A tool_result block inside a user message
Call ↔ result link
tool_call_idcall_…
tool_use_idtoolu_…
Assistant reply shape
choices[0].message (single string content)
content[] array of typed blocks
Stop signal
finish_reason: stop · length · tool_calls
stop_reason: end_turn · max_tokens · tool_use
Token counts
prompt_tokens / completion_tokens
input_tokens / output_tokens
Prompt caching
Automatic (reported in cached_tokens)
Explicit cache_control breakpoints you place
⬢ One more wrinkle · OpenAI now has two APIs

Everything above used Chat Completions — the classic, still-supported endpoint that maps most directly to Anthropic's Messages API. But OpenAI's newer Responses API (POST /v1/responses) is the recommended path for new agentic apps. It reshapes the same ideas:

  • The system prompt becomes a top-level instructions field (like Anthropic's system).

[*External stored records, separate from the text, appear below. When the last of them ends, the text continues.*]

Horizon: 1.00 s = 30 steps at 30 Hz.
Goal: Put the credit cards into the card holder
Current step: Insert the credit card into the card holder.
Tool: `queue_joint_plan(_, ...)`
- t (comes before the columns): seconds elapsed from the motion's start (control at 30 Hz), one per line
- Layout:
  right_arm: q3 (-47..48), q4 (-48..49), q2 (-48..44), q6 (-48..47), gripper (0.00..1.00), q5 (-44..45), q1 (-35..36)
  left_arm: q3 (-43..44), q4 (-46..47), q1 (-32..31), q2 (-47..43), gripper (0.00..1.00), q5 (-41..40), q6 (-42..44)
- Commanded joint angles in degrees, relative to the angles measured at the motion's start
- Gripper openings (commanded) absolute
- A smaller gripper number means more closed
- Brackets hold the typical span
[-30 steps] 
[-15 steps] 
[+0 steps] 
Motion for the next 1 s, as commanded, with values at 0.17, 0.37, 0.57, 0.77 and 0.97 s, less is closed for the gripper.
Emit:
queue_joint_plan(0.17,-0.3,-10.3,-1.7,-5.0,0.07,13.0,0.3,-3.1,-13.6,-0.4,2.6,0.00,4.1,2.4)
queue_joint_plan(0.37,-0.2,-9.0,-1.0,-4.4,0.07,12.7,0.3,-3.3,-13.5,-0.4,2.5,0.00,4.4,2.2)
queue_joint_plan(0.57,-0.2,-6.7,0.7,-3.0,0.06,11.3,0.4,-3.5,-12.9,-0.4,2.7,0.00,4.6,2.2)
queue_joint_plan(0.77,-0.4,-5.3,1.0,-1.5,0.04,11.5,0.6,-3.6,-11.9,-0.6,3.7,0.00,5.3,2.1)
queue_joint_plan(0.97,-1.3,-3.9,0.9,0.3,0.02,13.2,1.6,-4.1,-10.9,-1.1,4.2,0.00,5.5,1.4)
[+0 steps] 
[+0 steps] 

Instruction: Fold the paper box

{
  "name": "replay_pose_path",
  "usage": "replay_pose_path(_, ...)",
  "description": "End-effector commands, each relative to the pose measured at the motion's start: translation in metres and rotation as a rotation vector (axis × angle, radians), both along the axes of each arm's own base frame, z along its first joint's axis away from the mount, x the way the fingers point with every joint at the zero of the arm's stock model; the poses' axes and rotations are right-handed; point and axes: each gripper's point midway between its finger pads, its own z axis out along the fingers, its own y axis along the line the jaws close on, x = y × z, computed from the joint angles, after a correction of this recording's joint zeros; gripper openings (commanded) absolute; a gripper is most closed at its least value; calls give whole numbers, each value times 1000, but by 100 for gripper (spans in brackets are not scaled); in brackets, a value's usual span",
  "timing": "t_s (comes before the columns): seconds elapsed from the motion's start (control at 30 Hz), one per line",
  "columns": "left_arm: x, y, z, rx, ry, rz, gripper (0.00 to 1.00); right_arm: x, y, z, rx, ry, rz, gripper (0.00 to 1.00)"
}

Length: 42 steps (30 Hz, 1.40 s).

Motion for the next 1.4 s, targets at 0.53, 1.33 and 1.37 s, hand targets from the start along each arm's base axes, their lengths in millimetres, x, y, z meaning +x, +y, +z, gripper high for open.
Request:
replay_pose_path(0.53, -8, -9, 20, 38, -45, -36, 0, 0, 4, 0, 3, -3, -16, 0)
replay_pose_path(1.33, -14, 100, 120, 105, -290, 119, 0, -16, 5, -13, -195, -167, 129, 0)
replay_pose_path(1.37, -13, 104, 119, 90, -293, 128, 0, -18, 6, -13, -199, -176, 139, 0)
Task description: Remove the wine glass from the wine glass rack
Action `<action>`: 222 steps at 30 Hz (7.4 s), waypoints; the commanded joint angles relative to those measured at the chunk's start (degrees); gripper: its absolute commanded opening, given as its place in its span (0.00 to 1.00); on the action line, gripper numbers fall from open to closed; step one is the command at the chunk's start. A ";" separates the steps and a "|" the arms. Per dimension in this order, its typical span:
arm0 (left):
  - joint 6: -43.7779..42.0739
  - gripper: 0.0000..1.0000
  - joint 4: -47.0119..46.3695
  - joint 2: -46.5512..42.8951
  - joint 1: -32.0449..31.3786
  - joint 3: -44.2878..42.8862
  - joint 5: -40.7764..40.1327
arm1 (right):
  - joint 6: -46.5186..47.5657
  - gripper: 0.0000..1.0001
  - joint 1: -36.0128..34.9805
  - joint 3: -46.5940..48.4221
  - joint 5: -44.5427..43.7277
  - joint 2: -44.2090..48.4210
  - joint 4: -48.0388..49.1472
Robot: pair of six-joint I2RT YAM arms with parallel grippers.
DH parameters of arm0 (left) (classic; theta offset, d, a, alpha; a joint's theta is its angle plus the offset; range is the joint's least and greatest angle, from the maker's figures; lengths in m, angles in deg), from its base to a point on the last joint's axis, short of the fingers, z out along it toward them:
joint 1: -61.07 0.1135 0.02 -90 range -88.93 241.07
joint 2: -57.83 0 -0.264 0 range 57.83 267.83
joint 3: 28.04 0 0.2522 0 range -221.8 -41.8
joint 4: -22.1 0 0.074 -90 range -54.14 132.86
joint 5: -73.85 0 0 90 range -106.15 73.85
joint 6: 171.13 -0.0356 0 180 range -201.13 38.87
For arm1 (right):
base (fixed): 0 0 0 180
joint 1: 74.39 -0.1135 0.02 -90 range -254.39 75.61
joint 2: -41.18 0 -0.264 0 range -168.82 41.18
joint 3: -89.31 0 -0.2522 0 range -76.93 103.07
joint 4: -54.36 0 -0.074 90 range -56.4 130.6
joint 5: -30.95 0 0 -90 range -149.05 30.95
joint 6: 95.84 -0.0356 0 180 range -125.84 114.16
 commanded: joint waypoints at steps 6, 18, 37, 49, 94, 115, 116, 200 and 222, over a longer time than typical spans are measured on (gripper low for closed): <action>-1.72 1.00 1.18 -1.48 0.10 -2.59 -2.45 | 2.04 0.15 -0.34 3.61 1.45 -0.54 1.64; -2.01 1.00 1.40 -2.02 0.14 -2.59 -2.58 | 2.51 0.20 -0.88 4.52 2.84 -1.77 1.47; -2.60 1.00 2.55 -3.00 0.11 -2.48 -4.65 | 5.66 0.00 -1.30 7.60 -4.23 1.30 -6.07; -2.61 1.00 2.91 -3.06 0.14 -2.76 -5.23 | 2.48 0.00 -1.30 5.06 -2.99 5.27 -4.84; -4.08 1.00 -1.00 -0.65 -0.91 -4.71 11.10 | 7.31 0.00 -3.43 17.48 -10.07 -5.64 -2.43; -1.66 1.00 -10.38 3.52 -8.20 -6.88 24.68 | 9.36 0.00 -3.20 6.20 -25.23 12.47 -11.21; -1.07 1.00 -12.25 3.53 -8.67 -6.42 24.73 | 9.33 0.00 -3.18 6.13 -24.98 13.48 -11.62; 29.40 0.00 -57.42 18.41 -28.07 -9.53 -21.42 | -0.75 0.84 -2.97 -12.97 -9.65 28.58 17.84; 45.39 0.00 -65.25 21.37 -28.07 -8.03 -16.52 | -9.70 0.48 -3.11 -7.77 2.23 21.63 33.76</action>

  • messages becomes input; the reply is a typed output[] array of items — closer to Anthropic's content blocks.
  • Tools are flat: { "type":"function", "name", "parameters" } — no nested function object.
  • A tool call is a function_call item; you reply with a function_call_output item carrying a call_id.
  • It can be stateful: pass previous_response_id and the server keeps the history for you — the one place the "stateless" rule bends.